Un medico triestino per le madri africane
L’elastico di un guanto di lattice ben rabberciato può servire a chiudere il cordone ombelicale di un neonato. Un sapone da cucina, o anche solo dell’acqua, vanno bene per “disinfettare” le mani prima di un’operazione. È l’Uganda. È il Mulago Hospital, nella capitale Kampala. Un edificio decoroso, in cui le sale di attesa per le partorienti sono i balconi esterni o il porticato, tutti rigorosamente all’aperto, stipati di stuoie. Lì le future mamme attendono il loro turno sperando che tutto fili liscio. Ed è lì che è iniziato un progetto di vita partito da Trieste. L’idea è venuta a Francesco De Seta, ginecologo dell’Unità di ostetricia e ginecologia dell’ateneo triestino, che ha trascorso – da volontario - una settimana al Mulago. Per condividere con i medici locali battaglie e frustrazioni e, spesso, la scelta dolorosa di salvare la madre abbandonando al suo destino un neonato con problemi.
A Kampala De Seta ha elaborato l’idea di un progetto che potrebbe aiutare a salvare la vita a 10-15 donne la settimana, le stesse che per una gravidanza extrauterina subiscono interventi invasivi (per quei luoghi) rischiando la vita. Con Davide De Santo, dirigente medico del Burlo Garofolo, Joe Hwang, responsabile del centro di medicina perinatale del Mercy Hospital a Des Moines (Iowa) e Gino Larosa, docente della scuola di specialità di ostetricia e ginecologia di Trieste, De Seta sta organizzando l’acquisto di un apparecchio per laparoscopia che eviti ai medici ugandesi interventi invasivi.
In laparoscopia si praticano tre piccoli fori sull’addome, uno per un endoscopio ottico e due per gli strumenti chirurgici, attraverso i quali si accede all’interno e si opera la paziente. Meno tagli, minor rischio di infezione, minore invasività. «In una realtà come Kampala – dice il medico – la diagnostica spicciola e le piccole operazioni come le gravidanze extrauterine sono assai più pericolose che in un ospedale italiano. Un intervento chirurgico banale può essere drammatico».

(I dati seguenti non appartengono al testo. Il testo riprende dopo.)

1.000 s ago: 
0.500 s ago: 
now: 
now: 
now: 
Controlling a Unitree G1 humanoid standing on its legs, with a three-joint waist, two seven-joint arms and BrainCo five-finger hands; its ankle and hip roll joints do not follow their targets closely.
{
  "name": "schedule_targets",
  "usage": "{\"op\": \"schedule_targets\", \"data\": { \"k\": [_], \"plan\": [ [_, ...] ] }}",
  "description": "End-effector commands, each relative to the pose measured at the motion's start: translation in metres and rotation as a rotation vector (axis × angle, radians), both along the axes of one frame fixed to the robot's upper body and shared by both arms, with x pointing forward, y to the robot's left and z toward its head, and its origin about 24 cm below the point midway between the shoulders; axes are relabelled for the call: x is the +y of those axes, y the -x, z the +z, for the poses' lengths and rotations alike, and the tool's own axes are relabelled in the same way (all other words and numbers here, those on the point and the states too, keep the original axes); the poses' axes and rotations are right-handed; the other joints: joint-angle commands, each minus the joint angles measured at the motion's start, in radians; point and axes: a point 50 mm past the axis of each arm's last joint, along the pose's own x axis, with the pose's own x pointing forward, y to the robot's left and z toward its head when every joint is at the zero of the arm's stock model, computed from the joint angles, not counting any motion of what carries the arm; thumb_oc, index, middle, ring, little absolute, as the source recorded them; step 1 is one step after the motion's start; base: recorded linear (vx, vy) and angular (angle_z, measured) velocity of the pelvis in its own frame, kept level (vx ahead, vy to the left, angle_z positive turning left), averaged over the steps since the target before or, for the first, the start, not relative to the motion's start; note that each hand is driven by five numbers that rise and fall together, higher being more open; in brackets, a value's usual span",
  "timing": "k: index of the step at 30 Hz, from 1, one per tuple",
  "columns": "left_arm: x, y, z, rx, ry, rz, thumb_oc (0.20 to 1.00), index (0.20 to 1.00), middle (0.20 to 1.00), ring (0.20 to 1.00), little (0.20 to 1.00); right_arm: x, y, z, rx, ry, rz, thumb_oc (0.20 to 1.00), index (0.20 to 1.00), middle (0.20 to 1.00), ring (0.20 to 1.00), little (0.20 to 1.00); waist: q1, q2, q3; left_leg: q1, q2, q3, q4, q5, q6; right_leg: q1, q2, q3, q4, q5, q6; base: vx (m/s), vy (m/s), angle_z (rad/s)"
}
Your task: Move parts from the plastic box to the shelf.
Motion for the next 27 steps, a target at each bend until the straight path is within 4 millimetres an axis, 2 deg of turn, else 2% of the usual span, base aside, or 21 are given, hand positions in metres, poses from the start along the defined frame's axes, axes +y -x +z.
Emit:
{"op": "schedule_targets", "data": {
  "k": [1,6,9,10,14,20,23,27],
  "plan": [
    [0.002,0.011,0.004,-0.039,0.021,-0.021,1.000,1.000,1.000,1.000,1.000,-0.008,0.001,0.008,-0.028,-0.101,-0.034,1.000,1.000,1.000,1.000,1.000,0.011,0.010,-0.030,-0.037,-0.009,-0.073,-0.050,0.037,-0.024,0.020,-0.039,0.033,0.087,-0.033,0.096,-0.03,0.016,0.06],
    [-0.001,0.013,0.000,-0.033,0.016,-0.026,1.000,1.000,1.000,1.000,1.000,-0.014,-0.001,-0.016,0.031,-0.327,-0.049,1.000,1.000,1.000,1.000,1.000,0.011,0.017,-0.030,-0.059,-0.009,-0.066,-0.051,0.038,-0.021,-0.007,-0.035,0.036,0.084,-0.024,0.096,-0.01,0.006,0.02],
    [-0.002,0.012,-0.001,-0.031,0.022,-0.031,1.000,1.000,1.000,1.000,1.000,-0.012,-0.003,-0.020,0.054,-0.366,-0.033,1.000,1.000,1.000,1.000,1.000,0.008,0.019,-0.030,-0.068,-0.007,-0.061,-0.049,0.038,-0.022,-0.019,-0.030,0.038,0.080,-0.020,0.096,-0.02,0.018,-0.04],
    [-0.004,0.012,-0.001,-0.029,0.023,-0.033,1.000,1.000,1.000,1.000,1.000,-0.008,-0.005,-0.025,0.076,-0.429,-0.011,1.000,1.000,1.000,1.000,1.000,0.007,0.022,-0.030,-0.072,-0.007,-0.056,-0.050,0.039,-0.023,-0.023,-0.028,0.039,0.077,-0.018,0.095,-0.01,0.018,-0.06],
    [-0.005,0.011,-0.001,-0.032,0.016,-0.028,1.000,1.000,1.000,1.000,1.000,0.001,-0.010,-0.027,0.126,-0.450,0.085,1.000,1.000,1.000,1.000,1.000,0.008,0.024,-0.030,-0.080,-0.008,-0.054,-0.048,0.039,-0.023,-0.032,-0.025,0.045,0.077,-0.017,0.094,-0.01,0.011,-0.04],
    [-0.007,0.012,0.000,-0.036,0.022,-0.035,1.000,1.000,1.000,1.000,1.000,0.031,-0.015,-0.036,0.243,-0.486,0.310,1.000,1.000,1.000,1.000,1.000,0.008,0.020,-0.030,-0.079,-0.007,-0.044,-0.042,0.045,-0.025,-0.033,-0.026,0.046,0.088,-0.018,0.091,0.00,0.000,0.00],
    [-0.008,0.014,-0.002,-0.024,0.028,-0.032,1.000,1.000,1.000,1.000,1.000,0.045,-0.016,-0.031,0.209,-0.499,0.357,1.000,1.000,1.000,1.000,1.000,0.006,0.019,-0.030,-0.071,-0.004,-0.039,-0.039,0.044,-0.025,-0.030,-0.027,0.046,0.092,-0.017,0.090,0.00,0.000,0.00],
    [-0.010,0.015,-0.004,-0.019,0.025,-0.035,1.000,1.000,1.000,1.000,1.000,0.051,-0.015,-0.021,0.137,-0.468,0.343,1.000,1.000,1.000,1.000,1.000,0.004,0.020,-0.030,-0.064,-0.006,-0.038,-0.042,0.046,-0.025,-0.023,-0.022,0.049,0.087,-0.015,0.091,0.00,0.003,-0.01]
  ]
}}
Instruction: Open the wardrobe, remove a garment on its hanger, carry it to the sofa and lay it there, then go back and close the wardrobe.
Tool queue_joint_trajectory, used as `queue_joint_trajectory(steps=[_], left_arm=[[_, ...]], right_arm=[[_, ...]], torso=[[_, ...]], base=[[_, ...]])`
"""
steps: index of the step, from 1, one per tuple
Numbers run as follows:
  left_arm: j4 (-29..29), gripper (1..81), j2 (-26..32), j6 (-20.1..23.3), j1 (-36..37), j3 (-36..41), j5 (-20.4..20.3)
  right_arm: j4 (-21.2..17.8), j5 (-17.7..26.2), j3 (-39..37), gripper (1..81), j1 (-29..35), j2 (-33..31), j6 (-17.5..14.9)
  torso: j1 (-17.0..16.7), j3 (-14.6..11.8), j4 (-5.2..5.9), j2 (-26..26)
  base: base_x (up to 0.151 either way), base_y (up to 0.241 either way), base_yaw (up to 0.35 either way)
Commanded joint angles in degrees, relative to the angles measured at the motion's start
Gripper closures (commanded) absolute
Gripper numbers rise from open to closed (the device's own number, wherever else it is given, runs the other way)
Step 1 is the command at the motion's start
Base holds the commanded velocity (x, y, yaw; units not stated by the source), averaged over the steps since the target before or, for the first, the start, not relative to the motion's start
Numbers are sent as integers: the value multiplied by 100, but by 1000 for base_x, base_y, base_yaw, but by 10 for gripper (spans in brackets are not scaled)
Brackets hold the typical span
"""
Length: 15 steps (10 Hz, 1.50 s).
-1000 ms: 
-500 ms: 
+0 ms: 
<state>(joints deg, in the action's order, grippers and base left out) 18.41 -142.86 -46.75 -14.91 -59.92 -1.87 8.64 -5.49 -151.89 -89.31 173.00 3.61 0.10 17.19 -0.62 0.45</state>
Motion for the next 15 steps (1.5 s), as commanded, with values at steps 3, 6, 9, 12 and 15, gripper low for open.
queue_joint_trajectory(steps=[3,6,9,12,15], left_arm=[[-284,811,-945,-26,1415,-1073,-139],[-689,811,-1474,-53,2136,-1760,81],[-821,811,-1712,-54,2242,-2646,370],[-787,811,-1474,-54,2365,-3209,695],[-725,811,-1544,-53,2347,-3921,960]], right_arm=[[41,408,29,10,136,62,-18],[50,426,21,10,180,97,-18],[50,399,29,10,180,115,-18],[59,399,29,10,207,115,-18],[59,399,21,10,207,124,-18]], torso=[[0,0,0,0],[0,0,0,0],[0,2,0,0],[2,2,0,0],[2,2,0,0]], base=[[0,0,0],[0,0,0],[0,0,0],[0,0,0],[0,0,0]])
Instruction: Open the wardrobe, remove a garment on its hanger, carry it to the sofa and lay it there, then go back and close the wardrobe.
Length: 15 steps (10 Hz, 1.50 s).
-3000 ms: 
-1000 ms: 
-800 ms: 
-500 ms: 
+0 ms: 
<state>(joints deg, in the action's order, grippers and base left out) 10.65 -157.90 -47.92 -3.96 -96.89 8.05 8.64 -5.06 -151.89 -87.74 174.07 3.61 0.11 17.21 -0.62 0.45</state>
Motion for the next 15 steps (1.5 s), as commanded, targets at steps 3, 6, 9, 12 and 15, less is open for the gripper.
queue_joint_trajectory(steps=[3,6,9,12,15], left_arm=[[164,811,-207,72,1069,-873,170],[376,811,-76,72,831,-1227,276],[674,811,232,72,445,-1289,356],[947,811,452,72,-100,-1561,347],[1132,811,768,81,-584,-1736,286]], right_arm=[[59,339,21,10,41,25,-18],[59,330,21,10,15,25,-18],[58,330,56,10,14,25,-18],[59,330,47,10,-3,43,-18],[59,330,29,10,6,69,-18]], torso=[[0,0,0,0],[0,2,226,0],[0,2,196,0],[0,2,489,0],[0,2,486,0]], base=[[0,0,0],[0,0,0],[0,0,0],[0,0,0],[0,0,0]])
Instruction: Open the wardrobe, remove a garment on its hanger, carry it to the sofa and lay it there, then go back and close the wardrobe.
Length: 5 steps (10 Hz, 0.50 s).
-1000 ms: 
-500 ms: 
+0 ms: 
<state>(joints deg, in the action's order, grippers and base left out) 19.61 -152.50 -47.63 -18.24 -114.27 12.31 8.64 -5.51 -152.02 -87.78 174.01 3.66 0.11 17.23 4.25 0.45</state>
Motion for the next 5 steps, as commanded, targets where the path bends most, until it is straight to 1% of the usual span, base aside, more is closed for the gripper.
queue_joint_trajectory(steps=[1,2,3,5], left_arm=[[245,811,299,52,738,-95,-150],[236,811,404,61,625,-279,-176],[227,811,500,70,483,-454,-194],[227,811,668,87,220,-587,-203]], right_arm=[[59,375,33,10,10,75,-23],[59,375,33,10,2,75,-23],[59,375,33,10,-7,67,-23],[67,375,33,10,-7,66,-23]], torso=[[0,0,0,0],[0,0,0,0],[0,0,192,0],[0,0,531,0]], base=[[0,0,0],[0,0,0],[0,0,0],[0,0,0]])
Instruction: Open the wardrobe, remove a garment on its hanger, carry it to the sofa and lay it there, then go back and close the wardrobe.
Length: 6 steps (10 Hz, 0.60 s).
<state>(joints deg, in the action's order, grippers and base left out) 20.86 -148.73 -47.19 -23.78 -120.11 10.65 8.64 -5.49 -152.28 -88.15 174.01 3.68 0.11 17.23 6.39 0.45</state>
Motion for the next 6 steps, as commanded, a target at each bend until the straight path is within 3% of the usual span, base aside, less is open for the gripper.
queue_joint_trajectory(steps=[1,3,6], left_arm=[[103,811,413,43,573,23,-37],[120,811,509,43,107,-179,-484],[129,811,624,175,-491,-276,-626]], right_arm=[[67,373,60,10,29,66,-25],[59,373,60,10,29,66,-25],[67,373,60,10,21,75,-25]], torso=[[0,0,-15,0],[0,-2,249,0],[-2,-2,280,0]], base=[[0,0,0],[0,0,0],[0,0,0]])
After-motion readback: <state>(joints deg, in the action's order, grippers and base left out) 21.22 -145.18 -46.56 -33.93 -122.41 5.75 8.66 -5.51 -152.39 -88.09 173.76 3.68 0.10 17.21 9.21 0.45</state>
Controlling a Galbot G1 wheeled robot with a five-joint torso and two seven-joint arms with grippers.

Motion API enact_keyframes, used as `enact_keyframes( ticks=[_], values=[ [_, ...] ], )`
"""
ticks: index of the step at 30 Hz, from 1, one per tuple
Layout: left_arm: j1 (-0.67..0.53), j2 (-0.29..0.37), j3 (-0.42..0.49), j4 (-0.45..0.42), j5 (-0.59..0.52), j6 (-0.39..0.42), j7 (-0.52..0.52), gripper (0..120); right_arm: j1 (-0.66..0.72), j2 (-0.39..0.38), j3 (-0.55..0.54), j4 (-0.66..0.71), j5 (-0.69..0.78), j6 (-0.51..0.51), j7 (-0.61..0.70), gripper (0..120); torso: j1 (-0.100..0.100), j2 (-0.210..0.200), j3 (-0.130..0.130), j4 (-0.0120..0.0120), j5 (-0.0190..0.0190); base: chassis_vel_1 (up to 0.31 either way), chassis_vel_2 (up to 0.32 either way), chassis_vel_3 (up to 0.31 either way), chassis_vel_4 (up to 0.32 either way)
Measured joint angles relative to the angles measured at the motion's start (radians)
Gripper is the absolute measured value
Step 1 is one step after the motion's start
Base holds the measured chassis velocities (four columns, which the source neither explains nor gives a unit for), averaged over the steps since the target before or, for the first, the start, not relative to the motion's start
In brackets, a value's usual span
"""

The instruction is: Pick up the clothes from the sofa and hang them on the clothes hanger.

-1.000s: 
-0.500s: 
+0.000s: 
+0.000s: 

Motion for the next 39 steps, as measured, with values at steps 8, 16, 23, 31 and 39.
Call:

Con una media di 32mila parti l’anno, una mortalità materna tra le più alte al mondo (345 su 100mila) e un’alta mortalità perinatale (79 su mille nati), Kampala è lontana dalla sonnolenta routine di città come Trieste. Dice De Seta: «Adottando più spesso la laparoscopia si potrebbe ridurre molto la mortalità materna». Un’apparecchiatura laparoscopica già esiste ma è vecchia e mai utilizzata. Serve uno strumento nuovo, e del personale che possa gestirlo quando gli amici italiani non sono più lì. «Basterebbero 150 mila euro per apparecchio e formazione professionale», precisa De Seta. L’Organizzazione mondiale della sanità ha già concesso il patrocinio all’iniziativa. Ma, ovviamente, non è sufficiente.